TASK BRIEF
Among the entries below, please repeat exactly and only the lines from the line containing "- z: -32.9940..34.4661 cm" to the line containing "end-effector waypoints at", both lines included.

++++ MATERIAL FOR THIS EXERCISE

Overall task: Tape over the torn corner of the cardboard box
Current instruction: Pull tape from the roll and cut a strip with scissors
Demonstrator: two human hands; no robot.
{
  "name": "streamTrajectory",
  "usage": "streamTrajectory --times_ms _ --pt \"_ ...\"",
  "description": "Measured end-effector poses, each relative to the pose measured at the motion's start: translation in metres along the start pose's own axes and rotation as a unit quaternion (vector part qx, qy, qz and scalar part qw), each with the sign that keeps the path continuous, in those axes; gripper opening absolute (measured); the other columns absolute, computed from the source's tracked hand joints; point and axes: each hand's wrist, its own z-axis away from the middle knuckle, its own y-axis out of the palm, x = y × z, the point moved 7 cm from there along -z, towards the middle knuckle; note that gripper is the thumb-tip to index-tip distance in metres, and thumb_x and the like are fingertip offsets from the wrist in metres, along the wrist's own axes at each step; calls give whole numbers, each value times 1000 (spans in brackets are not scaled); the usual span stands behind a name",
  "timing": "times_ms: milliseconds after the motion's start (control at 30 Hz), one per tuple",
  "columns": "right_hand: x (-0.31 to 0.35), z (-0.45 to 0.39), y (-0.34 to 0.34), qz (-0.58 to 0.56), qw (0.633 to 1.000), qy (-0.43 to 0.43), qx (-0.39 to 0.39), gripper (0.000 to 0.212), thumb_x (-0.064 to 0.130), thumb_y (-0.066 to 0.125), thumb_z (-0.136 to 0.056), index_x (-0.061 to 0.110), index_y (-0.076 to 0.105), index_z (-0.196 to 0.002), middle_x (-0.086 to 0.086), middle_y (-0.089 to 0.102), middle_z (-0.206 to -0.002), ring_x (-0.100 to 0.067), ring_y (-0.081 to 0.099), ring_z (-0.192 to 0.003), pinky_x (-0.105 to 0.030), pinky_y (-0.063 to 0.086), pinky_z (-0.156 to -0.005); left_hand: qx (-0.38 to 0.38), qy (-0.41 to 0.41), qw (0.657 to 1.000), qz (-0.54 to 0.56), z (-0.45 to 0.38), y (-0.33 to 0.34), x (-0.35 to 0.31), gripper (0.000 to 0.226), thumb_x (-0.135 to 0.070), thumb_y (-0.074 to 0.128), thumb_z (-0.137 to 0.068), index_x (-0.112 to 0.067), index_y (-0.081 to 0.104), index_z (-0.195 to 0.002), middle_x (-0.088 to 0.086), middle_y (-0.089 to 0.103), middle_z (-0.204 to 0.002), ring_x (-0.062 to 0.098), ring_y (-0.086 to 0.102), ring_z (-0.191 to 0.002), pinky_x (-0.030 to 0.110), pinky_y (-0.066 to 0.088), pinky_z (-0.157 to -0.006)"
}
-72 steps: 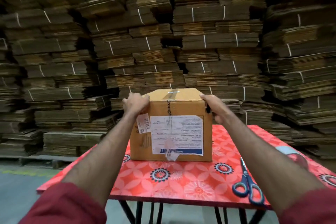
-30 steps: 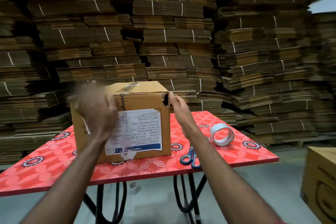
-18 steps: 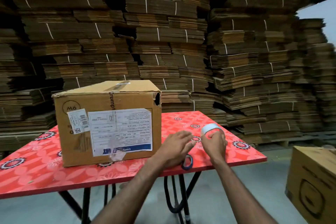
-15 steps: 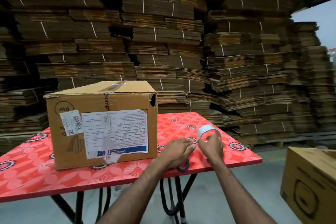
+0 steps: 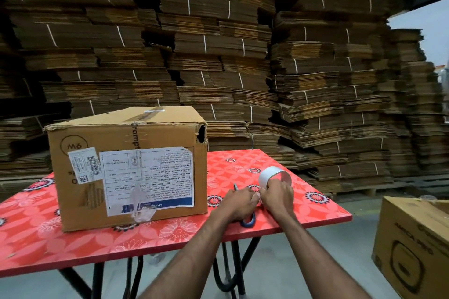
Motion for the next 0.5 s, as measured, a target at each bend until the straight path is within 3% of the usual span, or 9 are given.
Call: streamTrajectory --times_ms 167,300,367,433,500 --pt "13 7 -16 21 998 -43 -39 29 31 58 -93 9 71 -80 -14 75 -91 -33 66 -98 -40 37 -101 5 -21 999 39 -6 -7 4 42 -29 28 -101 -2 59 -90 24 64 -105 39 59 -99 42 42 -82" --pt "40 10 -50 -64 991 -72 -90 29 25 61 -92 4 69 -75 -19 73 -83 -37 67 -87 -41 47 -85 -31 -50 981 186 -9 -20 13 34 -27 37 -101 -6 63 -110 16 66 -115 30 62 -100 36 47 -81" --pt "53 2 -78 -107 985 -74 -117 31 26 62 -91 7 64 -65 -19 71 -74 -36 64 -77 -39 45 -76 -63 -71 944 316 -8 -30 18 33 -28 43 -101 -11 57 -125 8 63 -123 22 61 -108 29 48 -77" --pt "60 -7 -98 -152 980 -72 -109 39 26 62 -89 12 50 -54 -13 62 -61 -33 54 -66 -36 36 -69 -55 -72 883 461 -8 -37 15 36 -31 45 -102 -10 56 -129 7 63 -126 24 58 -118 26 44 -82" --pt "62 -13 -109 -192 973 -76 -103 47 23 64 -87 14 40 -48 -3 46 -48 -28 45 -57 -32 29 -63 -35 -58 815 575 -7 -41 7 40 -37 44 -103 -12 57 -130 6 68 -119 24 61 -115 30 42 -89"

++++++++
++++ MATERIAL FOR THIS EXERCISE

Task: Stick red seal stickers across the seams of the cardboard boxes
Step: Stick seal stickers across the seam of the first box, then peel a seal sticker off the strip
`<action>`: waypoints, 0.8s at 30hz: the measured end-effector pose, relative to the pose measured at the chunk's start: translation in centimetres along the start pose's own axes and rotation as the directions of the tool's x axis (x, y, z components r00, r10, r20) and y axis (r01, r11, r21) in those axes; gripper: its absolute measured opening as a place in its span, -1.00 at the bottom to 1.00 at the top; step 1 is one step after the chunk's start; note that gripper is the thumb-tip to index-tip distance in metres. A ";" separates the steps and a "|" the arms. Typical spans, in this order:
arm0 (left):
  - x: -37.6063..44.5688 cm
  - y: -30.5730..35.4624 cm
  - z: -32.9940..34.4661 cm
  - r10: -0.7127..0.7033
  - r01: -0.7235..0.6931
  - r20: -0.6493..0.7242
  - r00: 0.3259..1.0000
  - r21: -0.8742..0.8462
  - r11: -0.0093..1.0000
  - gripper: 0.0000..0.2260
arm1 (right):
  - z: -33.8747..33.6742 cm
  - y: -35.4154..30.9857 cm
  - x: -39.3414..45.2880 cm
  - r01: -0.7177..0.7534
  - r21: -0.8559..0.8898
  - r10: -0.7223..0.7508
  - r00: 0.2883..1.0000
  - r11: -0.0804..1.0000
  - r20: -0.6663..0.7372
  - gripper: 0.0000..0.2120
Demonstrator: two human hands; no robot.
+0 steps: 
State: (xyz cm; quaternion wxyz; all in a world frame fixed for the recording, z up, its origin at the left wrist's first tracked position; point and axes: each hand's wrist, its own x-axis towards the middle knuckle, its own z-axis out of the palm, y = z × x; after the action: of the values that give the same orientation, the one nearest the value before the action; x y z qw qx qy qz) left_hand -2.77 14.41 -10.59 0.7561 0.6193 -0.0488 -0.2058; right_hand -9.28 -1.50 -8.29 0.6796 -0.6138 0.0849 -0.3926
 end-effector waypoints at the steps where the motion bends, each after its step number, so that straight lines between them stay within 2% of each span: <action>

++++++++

WRITTEN RESPONSE
  - z: -32.9940..34.4661 cm
  - r10: -0.7127..0.7033
  - r01: -0.7235..0.6931
  - r20: -0.6493..0.7242
  - r00: 0.3259..1.0000
  - r21: -0.8742..0.8462
  - r11: -0.0093..1.0000
  - gripper: 0.0000..0.2260
arm1 (right):
  - z: -33.8747..33.6742 cm
  - y: -35.4154..30.9857 cm
  - x: -39.3414..45.2880 cm
  - r01: -0.7177..0.7534
  - r21: -0.8559..0.8898
  - r10: -0.7223..0.7508
  - r00: 0.2883..1.0000
  - r11: -0.0804..1.0000
  - r20: -0.6663..0.7372
  - gripper: 0.0000..0.2120
Demonstrator: two human hands; no robot.
+0 steps: 
State: (xyz cm; quaternion wxyz; all in a world frame fixed for the recording, z up, its origin at the left wrist's first tracked position; point and axes: each hand's wrist, its own x-axis towards the middle knuckle, its own z-axis out of the palm, y = z × x; after the action: of the values that give the same orientation, the one nearest the value before the action; x y z qw qx qy qz) left_hand -2.77 14.41 -10.59 0.7561 0.6193 -0.0488 -0.2058; right_hand -9.28 -1.50 -8.29 0.6796 -0.6138 0.0849 -0.3926
 end-effector waypoints at the steps where the motion bends, each after its step number, so that straight lines between them stay within 2% of each span: <action>

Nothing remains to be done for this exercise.